Hacker News new | ask | show | jobs
by kragen 3458 days ago
Thank you for the link to Gabriel's book! I paged through it just now and summarized what I found in https://news.ycombinator.com/edit?id=13307012.

The claims being debated here are, as I understand them, my half-remembered claim that it was common to spend ⅓ to ½ of your execution time in the garbage collector until generational GC, and Simon Brooke's claim that actually 5% was normal and 10% was in pathologically bad cases. I think Gabriel's book shows conclusively that allocation-heavy programs could easily spend ⅓ to ½ of their time in GC, or 80% to 90% in pathological cases. But Brooke could still be right about the typical case, since when allocation is expensive, people avoid it in performance-critical code when possible.
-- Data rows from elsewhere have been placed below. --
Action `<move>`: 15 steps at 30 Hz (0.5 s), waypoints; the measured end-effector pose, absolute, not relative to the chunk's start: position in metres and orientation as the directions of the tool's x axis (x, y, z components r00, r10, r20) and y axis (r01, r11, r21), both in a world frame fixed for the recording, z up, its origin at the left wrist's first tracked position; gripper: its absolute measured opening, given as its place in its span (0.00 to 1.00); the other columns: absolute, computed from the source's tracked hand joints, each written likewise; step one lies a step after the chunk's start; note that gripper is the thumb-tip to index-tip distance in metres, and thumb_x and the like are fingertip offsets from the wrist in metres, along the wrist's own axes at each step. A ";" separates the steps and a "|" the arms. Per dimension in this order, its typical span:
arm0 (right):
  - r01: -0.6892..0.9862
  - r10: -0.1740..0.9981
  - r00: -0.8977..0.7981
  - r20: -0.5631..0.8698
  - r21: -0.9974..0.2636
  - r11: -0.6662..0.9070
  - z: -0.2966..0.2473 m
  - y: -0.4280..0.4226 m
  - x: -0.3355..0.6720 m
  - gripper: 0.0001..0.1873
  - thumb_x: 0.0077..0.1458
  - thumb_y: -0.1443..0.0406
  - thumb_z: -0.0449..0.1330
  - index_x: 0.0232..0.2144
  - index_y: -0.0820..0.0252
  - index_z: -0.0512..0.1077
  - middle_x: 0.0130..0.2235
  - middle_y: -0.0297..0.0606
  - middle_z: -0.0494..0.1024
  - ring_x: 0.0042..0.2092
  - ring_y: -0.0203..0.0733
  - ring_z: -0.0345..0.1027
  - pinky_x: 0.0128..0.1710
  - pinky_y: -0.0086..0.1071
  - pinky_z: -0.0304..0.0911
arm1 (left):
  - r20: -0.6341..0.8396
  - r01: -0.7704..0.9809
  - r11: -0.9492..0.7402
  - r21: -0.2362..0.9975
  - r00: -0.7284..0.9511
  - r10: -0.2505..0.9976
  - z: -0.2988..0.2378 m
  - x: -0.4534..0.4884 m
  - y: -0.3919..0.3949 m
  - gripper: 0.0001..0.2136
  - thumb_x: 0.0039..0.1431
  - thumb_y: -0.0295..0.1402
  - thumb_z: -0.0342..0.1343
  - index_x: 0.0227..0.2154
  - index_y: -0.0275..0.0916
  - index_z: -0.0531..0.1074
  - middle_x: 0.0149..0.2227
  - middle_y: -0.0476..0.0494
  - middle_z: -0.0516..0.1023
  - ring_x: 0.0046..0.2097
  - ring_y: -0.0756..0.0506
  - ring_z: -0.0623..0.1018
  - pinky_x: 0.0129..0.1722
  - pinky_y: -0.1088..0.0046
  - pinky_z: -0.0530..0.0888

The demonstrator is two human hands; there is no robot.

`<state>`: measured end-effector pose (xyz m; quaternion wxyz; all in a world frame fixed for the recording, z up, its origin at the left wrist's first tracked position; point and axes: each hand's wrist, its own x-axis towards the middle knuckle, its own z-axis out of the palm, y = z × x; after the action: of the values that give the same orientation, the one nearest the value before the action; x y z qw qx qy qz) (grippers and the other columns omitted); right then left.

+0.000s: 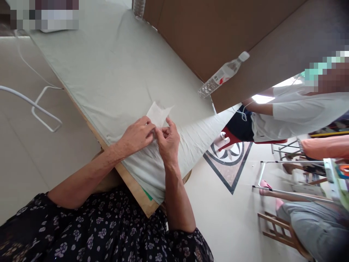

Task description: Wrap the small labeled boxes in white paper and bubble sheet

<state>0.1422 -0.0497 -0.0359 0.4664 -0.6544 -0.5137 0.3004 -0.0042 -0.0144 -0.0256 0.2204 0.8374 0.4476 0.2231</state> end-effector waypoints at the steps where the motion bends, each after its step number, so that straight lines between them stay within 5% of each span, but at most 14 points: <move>1: 0.407 0.956 0.282 0.084 -0.913 -0.040 -0.036 -0.049 0.142 0.32 0.59 0.60 0.63 0.64 0.60 0.67 0.31 0.29 0.77 0.30 0.34 0.68 0.36 0.31 0.67 | 0.187 0.634 -0.501 0.590 0.496 0.848 -0.027 -0.004 -0.014 0.11 0.63 0.27 0.52 0.44 0.38 0.78 0.48 0.37 0.76 0.46 0.42 0.78 0.46 0.67 0.76; 7: 0.425 0.993 0.119 0.027 -0.905 -0.026 -0.026 -0.050 0.152 0.27 0.64 0.54 0.58 0.61 0.59 0.70 0.39 0.36 0.82 0.29 0.34 0.69 0.36 0.33 0.69 | 0.238 0.531 -0.455 0.715 0.427 0.872 -0.038 -0.006 -0.015 0.26 0.60 0.26 0.53 0.62 0.38 0.68 0.50 0.38 0.76 0.48 0.42 0.77 0.50 0.65 0.76; 15: 0.666 0.980 -0.199 0.019 -0.730 0.150 -0.012 -0.045 0.162 0.33 0.59 0.68 0.57 0.67 0.58 0.64 0.48 0.39 0.82 0.33 0.35 0.70 0.41 0.35 0.70 | 0.249 0.326 -0.350 0.878 0.312 0.917 -0.050 -0.015 -0.018 0.26 0.56 0.28 0.55 0.59 0.38 0.70 0.49 0.41 0.76 0.36 0.50 0.75 0.40 0.72 0.75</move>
<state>0.1617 -0.0451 -0.0116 0.2588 -0.5774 -0.7127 0.3028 -0.0147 -0.0179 -0.0497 0.3721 0.7194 0.4320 0.3966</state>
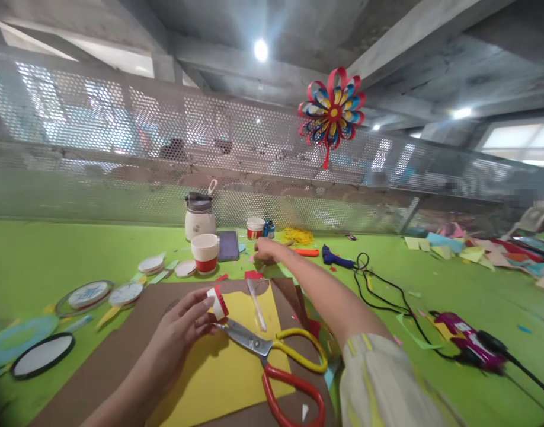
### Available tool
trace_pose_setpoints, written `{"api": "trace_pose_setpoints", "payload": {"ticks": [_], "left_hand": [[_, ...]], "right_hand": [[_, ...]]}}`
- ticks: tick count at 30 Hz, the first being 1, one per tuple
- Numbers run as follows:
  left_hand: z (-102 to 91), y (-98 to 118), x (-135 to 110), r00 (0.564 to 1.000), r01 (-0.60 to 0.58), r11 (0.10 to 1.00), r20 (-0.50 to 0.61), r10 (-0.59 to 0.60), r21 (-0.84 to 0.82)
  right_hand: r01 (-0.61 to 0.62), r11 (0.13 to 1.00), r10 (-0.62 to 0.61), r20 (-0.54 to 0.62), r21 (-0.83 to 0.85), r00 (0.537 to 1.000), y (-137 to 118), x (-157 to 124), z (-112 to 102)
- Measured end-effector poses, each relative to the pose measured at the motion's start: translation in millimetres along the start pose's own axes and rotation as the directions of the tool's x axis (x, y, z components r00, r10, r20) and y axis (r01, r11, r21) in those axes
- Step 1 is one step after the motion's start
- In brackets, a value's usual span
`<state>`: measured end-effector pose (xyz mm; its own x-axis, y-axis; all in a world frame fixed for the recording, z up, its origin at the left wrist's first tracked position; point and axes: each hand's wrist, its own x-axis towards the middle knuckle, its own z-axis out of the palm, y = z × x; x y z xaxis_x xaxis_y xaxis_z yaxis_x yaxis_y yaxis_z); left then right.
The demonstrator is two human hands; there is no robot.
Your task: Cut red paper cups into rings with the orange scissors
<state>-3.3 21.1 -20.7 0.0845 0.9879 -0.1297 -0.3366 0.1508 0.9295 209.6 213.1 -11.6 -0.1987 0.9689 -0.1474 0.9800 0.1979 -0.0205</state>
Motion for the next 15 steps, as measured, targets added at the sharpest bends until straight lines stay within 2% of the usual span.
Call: {"api": "trace_pose_setpoints", "payload": {"ticks": [6, 15], "left_hand": [[3.4, 2, -4, 1.000, 0.008, 1.000, 0.023, -0.008, -0.002], [4.9, 8, -12, 0.999, 0.016, 0.999, 0.045, -0.014, -0.032]], "right_hand": [[-0.013, 1.000, 0.012, 0.037, 0.026, 0.999, -21, 21, 14], [-0.052, 0.991, 0.061, -0.068, 0.127, 0.996, -11, 27, 21]]}}
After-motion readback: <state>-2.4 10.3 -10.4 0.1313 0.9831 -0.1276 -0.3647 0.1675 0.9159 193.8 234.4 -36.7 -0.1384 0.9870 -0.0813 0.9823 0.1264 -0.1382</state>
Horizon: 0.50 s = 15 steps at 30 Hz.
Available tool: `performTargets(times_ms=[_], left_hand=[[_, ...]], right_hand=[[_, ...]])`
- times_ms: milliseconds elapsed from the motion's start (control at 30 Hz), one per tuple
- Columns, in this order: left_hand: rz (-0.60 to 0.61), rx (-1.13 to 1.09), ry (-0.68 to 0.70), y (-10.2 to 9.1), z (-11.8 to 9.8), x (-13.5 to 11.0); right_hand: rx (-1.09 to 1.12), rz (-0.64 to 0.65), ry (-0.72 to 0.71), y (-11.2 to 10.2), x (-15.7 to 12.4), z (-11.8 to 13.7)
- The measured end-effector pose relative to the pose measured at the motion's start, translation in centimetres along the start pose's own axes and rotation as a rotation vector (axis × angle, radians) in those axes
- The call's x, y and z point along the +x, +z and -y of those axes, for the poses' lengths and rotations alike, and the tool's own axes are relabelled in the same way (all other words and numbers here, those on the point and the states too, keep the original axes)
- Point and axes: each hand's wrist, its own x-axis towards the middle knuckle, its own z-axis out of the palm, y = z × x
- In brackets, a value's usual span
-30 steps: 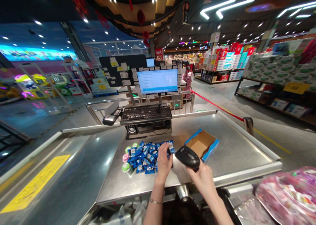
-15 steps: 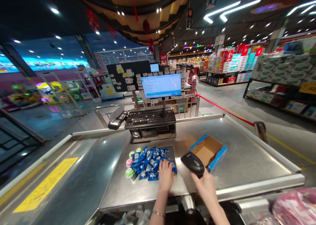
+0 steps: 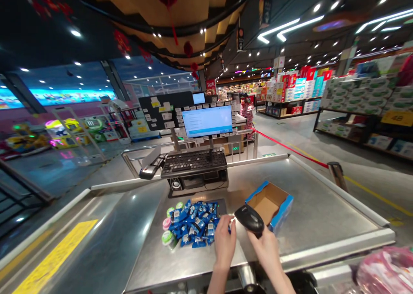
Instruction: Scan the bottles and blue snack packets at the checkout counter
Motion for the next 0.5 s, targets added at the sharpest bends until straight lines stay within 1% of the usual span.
performTargets(times_ms=[133, 267, 400, 500], left_hand=[[0.017, -0.075, 0.007, 1.0, -2.5, 0.2], [0.059, -0.118, 0.030, 2.6, -4.1, 0.3], [0.106, -0.095, 0.046, 4.3, -4.5, 0.0], [0.101, -0.057, 0.038, 5.4, -4.0, -0.5]], right_hand=[[-0.028, -0.045, -0.001, -1.7, 0.0, 0.0], [-0.053, -0.078, 0.039, -3.9, 0.4, -1.2], [-0.079, -0.138, 0.098, -5.8, 1.1, -3.3], [-0.067, -0.136, 0.120, -6.4, 1.1, -4.8]])
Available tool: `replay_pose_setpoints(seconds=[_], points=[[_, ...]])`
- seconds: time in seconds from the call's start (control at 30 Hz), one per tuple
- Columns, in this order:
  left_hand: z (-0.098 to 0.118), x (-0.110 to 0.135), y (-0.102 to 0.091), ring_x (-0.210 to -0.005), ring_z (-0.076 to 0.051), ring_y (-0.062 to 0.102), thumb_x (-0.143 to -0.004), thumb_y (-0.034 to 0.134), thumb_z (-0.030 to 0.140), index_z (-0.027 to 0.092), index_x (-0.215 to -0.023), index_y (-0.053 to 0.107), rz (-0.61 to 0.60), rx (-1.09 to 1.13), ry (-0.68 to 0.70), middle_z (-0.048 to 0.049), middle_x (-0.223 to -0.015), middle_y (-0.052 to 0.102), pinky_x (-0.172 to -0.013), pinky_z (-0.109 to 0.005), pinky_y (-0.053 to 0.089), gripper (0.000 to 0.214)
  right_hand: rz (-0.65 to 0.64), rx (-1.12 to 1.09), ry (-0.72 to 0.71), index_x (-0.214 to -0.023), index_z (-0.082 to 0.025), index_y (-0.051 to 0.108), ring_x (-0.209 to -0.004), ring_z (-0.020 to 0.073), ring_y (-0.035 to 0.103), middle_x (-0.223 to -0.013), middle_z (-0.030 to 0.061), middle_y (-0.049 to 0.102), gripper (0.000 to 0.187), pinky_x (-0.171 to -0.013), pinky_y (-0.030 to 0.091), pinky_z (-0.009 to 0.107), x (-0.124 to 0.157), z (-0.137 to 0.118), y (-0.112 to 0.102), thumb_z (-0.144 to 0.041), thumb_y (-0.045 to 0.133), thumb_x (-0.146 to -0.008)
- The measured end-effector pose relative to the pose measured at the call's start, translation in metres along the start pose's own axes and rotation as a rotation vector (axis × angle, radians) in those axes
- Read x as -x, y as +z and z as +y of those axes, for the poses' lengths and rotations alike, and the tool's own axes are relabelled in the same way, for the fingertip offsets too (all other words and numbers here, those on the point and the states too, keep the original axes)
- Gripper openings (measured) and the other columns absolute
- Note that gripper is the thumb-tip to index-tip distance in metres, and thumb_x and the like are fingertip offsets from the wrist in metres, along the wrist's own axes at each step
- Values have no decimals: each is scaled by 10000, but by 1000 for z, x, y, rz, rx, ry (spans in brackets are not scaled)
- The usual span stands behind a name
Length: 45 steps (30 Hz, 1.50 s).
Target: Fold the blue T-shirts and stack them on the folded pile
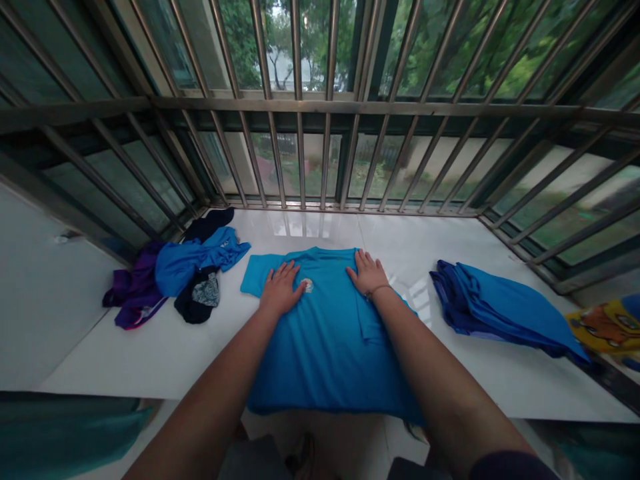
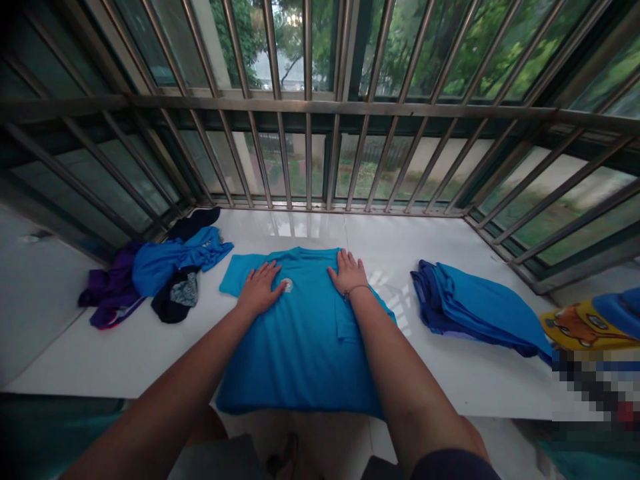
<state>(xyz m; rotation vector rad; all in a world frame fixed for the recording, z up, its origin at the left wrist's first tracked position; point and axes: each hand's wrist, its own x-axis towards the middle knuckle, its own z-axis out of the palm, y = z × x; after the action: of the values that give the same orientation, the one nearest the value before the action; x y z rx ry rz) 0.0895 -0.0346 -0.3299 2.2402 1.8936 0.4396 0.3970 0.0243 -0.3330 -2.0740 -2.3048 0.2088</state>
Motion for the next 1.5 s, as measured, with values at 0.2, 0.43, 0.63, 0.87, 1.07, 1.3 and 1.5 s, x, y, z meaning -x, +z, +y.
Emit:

I agree that the problem mostly went away once generational (aka ephemeral) GC was shipped. In the essay, I dated that to Lieberman and Hewitt in 1980, but in a more recent discussion with Allen Wirfs-Brock, I learned that actual generational GC didn't ship until 1986. (And Lieberman and Hewitt's paper, though submitted in 1980, wasn't published until 1983.)

Given the question of whether non-generational GC would cost more like 5% or more like 25% of your performance, the performance of generational GCs is somewhat of a false trail. Hopefully nobody was claiming generational GCs would eat double-digit fractions of your CPU time. I wasn't, at least.

1 comments

See also ftp://publications.ai.mit.edu/ai-publications/pdf/AITR-1417.pdf. for an early perspective on generational GC.

Ephemeral GC btw. means something slightly different. An ephemeral GC is mostly concerned with the detection and collection of short lifetime objects in main memory.

The main problem is that architectures, implementations, actual computers, programs were so different, that you could find all kinds of numbers. Even a generational GC can get extremely busy and may not prevent from having full GCs over large virtual memory from time to time. It's also a huge difference if the GC was incremental (the work was spread over the whole compuation) or if the system stopped for much of the GC work.